別にそこまで好きなわけじゃないんだけどと渋い顔をするとサージュは眉をつり上げる。「いいから黙って食べな」と言われてそれに素直に従った。
サージュは満足そうにカウンターの奥でグラスを傾ける。
「あんたが故郷に執着できないっていうのはさ、誰かの理由を聞いたところで変わらないと思うよ。聞いたところで同じ選択をするだろうさ。でも誰かが何かに執着する理由を知ることは無駄にはならない」
「変わらないのに?」
「代わりに執着できる何かを見つければいいって話さ。そのときにはきっと、誰かの理由が役に立つ――かもしれないだろ」
サージュはにいっと笑った。こんな品の無い笑い方をしていても美人というものは美人に見えるものなのだなと、まったく違うところで感心してしまう。
「ちゃんと話聞いてたか?」
たしなめられてようやくサージュの言葉を反芻するに至る。
「代わりに執着できる何か、か」
それは考えもしなかったとリッドは呟いた。
「案外、もうあったりしてな」
サージュが言う。
どこかで酔っ払いが薬の瓶を落とした。
パリンと割れたガラスの音。わあっと付近から声が上がって店中にざわめきが伝播する。
その音の波を耳に入れながら、リッドはくんと鼻を聞かせた。
不意に広がった薬のにおい。あの薬には魔女の森の植物を使っていないはずなのに、リッドには森の匂いがしたような気がした。
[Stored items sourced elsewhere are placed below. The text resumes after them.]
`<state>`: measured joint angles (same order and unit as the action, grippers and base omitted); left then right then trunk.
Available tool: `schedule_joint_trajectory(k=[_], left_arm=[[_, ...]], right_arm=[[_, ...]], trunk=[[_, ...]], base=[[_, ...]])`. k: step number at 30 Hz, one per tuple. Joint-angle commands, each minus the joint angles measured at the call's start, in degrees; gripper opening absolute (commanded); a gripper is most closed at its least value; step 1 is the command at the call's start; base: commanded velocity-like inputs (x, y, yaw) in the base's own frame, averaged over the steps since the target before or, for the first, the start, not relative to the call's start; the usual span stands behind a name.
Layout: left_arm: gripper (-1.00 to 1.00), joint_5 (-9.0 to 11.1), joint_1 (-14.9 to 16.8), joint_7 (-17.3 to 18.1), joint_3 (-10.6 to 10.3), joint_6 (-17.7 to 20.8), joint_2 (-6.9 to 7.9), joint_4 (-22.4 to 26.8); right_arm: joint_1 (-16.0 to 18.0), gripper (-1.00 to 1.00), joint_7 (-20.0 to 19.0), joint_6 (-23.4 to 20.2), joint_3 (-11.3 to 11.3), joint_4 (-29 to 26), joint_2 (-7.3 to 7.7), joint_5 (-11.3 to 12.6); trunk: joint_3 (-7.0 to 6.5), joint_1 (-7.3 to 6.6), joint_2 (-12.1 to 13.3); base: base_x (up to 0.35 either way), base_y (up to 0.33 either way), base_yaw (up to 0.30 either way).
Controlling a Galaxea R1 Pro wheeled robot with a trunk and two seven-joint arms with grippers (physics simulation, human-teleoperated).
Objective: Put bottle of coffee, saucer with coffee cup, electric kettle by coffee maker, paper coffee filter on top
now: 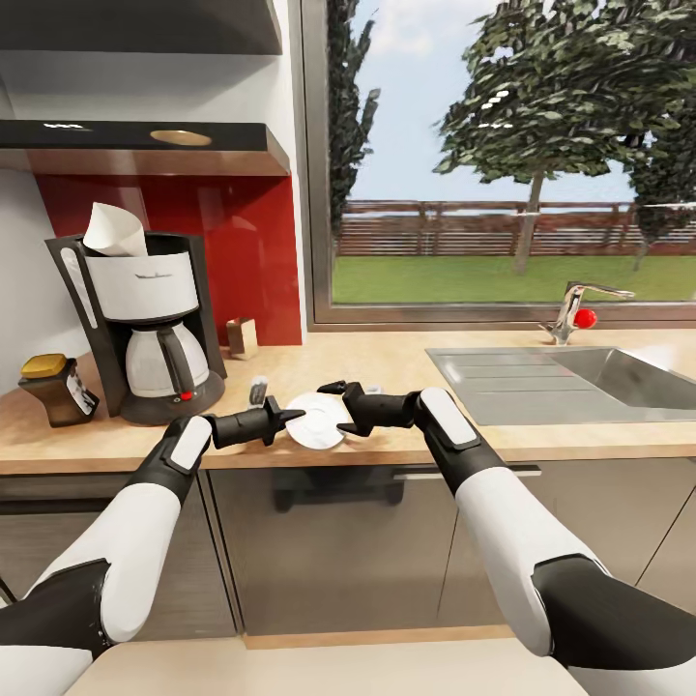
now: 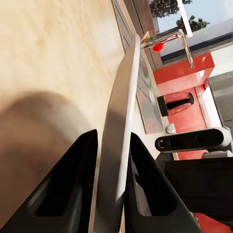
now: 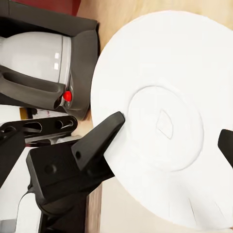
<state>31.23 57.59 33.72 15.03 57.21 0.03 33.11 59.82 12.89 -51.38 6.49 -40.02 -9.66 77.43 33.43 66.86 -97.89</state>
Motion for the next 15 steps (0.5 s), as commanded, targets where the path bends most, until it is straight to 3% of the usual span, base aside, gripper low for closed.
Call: schedule_joint_trajectory(k=[1, 11, 15], left_arm=[[-1.00, 0.9, 0.1, 0.5, 0.3, 0.6, -0.03, 0.0], [-1.00, 0.9, 0.1, 0.5, 0.3, 0.6, 0.23, 0.1], [-1.00, 0.9, 0.1, 0.5, 0.3, 0.6, 0.37, 0.0]], right_arm=[[0.0, 1.00, 0.6, -0.1, 0.1, 0.0, 0.01, 0.0], [0.0, 1.00, 0.6, -0.2, 0.1, -0.6, 0.21, 0.0], [0.1, 1.00, 1.3, -0.2, 0.0, -3.8, 0.50, 0.0]], trunk=[[0.06, 0.00, 0.0], [0.06, 0.00, 0.0], [0.06, 0.00, 0.0]], base=[[0.000, 0.000, 0.000], [0.000, 0.000, 0.000], [0.000, 0.000, 0.000]])
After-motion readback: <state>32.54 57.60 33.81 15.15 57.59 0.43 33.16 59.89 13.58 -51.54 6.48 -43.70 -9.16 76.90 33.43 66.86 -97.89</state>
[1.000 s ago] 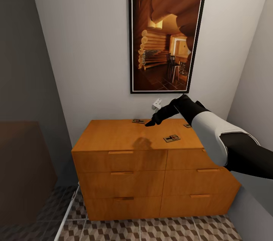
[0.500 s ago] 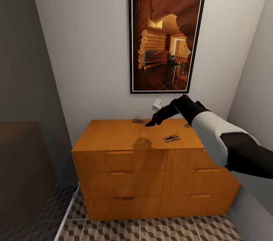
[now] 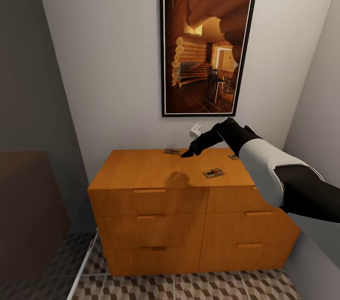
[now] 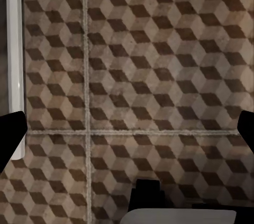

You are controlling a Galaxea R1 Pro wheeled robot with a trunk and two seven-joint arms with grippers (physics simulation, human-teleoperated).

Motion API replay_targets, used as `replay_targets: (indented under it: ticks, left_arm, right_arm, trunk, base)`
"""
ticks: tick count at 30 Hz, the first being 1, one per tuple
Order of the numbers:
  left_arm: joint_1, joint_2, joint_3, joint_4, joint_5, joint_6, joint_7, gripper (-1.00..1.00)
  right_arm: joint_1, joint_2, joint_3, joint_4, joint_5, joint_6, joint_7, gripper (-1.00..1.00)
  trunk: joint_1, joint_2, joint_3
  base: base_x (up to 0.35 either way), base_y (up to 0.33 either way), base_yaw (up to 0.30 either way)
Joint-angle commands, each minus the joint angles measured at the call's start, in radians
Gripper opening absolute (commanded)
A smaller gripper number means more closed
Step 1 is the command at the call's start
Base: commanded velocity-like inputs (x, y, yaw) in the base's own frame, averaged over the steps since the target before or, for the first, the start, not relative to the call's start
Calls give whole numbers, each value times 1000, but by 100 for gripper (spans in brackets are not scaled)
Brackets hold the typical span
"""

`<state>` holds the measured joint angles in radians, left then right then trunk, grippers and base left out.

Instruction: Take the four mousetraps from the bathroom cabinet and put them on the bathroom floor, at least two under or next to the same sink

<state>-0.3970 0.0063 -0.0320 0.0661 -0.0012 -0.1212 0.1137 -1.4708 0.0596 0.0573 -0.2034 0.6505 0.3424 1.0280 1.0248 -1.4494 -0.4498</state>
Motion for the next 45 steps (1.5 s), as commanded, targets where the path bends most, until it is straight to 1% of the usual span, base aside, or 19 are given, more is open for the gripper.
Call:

森の匂いには違いないのだが、それは正しく言えばきっとユイルの匂いなのだろう。ユイルのまわりに漂う、あの心地よい匂いなのだろう。
誰の鼻にも届いていないであろうその匂いがリッドには感じられた。
体中で、あの部屋の空気を感じているような気持ちになった。
それは不思議なことに、自然とリッドに笑みをもたらす。口もとに、頬に、和らぎを感じると同時にサージュの言葉が頭の中で弾けた。
もうあったりしてな。
「まだ執着とは呼べないかもしれないけれど、あるのかもしれないな」
リッドはスープの中、最後の芋を掬って微笑んだ。